Читать книгу Synopsis of Orthopaedic Trauma Management - Brian H. Mullis - Страница 48
III. Levels of Evidence
ОглавлениеA. Types of studies
1. Diagnostic—investigates a diagnostic test/protocol.
2. Prognostic—investigates a characteristic of patients and its effect on disease outcomes.
3. Therapeutic—most common in orthopaedics; investigates the results of a treatment.
4. Economic—generally related to cost/value proportions.
B. Retrospective versus prospective
1. A retrospective study has the study question formulated AFTER data acquisition.
2. A prospective study has the study question formulated PRIOR to acquisition of any data.
C. Levels (for diagnostic, prognostic, and therapeutic studies)
1. Level I—randomized controlled trials, inception cohort studies, testing of previously developed diagnostic tests.
2. Level II—prospective cohort (comparative) studies, development of diagnostic criteria (rigorous standards of references and blinding), dramatic effect observational studies.

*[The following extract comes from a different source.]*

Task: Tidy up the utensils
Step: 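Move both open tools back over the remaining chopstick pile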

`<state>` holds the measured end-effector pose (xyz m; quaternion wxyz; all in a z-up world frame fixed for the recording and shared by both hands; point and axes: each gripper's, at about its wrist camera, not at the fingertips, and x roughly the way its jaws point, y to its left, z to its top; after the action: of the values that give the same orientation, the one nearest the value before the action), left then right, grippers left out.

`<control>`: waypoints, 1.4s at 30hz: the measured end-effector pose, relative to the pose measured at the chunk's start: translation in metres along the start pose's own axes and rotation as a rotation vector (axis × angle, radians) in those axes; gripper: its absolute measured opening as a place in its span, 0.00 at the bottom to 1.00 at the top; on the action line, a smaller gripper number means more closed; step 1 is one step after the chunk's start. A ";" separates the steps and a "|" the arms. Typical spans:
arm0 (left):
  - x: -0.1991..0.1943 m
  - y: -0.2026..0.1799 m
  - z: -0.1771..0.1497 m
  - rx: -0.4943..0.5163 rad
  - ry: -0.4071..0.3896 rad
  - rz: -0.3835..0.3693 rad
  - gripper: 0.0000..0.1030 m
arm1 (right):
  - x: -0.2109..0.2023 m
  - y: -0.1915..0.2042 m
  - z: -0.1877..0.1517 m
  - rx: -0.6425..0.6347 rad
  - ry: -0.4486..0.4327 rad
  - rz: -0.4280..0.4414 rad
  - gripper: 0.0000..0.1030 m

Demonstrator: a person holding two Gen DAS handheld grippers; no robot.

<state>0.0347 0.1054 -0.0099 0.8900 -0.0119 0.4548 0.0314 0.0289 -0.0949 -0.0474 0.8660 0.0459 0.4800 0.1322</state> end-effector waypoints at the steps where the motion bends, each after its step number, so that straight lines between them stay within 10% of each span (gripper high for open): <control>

3. Level III—case-control studies, retrospective cohort (comparative) study, diagnostic studies without consistently applied reference standards.
4. Level IV—case series, patient series with historical control group, poor reference standard diagnostic studies.
5. Level V—opinions (reasoning).
6. Systematic reviews/meta-analyses—level is determined based upon quality of evidence reviewed.
a. These types of manuscripts represent studies of results from at least two previously published studies.
b. Level I—review of randomized controlled studies (homogeneity of studies is necessary).
c. Level II—review of cohort studies (or heterogeneous [inconsistent results noted between] randomized controlled studies).
d. Level III—review of case-control studies.